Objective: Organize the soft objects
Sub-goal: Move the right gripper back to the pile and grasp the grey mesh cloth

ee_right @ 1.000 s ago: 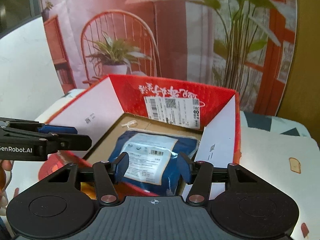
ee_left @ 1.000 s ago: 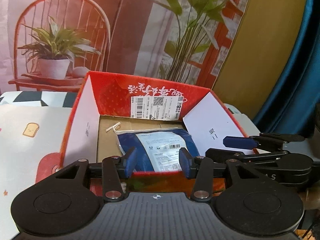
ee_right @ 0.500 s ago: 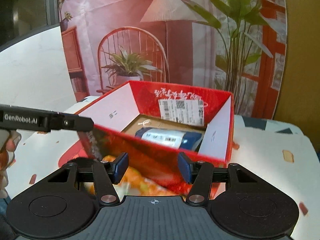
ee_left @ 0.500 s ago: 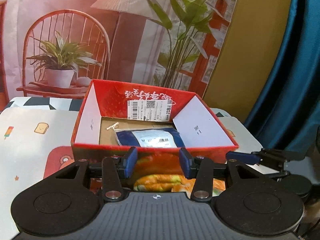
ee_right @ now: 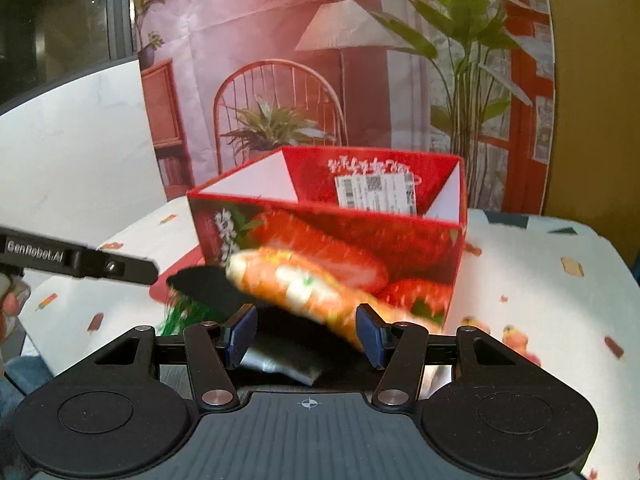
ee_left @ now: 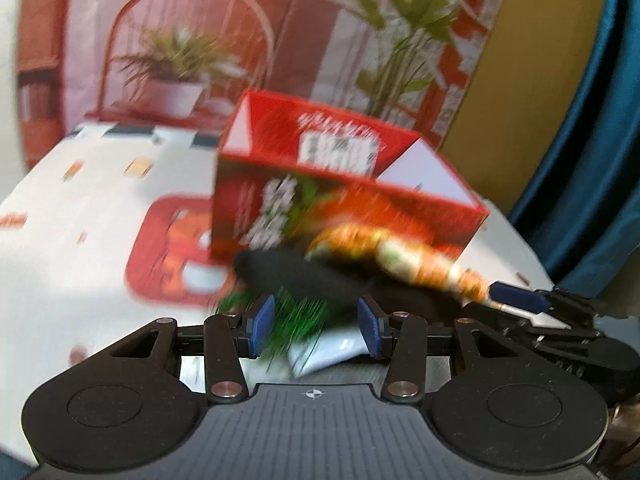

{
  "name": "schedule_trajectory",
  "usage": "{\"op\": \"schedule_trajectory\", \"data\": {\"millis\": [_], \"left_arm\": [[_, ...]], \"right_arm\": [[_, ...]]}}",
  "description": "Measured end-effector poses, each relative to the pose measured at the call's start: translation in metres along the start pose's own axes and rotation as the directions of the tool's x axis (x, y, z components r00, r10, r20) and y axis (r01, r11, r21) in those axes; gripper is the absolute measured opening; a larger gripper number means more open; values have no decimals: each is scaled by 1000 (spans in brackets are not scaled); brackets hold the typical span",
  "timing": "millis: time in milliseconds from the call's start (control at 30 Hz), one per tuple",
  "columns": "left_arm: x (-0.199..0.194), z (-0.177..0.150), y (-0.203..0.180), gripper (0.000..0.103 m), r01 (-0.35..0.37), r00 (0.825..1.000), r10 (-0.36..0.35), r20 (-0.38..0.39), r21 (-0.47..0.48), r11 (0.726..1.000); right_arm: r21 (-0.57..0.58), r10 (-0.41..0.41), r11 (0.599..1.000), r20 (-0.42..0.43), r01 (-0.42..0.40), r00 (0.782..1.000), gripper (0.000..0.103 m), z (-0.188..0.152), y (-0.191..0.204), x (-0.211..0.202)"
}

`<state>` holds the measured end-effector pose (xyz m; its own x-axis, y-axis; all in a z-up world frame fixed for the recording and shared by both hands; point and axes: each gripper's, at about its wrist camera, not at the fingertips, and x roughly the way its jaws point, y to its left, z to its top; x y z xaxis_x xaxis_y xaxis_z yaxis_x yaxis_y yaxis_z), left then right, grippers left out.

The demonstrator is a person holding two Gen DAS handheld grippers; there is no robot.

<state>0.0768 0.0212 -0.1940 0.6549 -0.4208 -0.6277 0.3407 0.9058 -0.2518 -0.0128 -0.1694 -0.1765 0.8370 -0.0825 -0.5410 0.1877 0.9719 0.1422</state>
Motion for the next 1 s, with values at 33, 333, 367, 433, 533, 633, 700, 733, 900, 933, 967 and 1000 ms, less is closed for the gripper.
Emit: {"op": "schedule_trajectory", "data": {"millis": [33,333,367,433,533,633,700,733,900,933,967,1000], "left_arm": [[-2,-7,4,48,-9,1000,8,-11,-14,1000],[5,-41,41,55,-104,989,87,-116,-150,983],[7,-42,44,55,-101,989,81,-127,-165,981],[10,-45,46,55,-91,988,67,-140,-177,980],[13,-48,45,56,-81,987,53,-154,-180,980],[16,-53,45,56,-77,985,47,-168,-180,981],[17,-54,42,56,-75,984,44,-170,-179,981],[17,-54,42,56,-73,984,42,-171,-177,982],[24,-57,37,58,-65,980,32,-195,-162,985],[26,-57,36,58,-64,980,31,-197,-161,985],[27,-58,36,58,-65,979,33,-199,-158,985],[28,-58,37,58,-65,980,33,-198,-156,986]], "right_arm": [[5,-1,1000,-8,1,1000,52,-5,0,-1],[60,-110,992,-89,115,990,54,-37,-13,7],[64,-128,989,-92,134,987,56,-39,-15,9],[85,-157,982,-103,166,982,56,-43,-21,11],[116,-172,976,-127,187,977,57,-48,-30,18],[114,-166,976,-162,186,973,57,-54,-32,26],[109,-160,977,-175,181,972,58,-57,-30,29],[105,-158,978,-176,178,972,58,-57,-29,29],[102,-137,982,-189,159,972,58,-58,-25,30],[100,-133,983,-193,154,972,58,-58,-25,31],[96,-128,984,-196,149,972,58,-59,-24,32],[92,-124,985,-198,144,972,57,-59,-22,32]]}}
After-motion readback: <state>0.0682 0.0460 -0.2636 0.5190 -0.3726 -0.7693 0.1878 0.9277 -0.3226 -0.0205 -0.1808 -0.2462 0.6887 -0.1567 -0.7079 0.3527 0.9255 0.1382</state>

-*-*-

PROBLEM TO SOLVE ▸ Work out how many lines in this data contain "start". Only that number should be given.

OUTPUT OF THE TASK ▸ 2